**What you need to do**
Would you please transcribe exactly the lines from the one containing "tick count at" through the end of the material below, and only those?
········
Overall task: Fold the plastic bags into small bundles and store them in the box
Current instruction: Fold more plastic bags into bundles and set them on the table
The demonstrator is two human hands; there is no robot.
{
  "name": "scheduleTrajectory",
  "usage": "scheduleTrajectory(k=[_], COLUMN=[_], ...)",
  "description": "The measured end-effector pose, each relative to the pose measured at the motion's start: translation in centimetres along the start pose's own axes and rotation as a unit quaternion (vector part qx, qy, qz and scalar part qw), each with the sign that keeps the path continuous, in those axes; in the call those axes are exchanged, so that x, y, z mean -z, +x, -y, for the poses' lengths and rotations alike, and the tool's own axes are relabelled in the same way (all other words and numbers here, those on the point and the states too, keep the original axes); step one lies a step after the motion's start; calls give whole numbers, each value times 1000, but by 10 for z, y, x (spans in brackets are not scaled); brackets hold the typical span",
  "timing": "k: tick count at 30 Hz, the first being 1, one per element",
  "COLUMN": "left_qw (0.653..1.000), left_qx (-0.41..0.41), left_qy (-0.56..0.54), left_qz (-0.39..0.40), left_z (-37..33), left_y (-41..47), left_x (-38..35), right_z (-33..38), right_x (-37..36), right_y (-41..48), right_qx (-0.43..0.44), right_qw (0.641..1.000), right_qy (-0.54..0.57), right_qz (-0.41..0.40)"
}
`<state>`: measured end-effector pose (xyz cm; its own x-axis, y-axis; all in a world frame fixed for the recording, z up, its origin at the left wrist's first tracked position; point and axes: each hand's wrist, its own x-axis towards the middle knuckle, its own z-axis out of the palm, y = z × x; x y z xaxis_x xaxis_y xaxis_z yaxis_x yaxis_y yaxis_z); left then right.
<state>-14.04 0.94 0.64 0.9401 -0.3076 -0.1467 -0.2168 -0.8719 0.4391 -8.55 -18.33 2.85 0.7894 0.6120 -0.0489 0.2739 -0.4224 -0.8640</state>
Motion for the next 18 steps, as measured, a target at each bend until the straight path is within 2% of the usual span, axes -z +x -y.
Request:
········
**Completed task**
  "timing": "k: tick count at 30 Hz, the first being 1, one per element",
  "COLUMN": "left_qw (0.653..1.000), left_qx (-0.41..0.41), left_qy (-0.56..0.54), left_qz (-0.39..0.40), left_z (-37..33), left_y (-41..47), left_x (-38..35), right_z (-33..38), right_x (-37..36), right_y (-41..48), right_qx (-0.43..0.44), right_qw (0.641..1.000), right_qy (-0.54..0.57), right_qz (-0.41..0.40)"
}
`<state>`: measured end-effector pose (xyz cm; its own x-axis, y-axis; all in a world frame fixed for the recording, z up, its origin at the left wrist's first tracked position; point and axes: each hand's wrist, its own x-axis towards the middle knuckle, its own z-axis out of the palm, y = z × x; x y z xaxis_x xaxis_y xaxis_z yaxis_x yaxis_y yaxis_z); left then right.
<state>-14.04 0.94 0.64 0.9401 -0.3076 -0.1467 -0.2168 -0.8719 0.4391 -8.55 -18.33 2.85 0.7894 0.6120 -0.0489 0.2739 -0.4224 -0.8640</state>
Motion for the next 18 steps, as measured, a target at each bend until the straight path is within 2% of the usual span, axes -z +x -y.
Request:

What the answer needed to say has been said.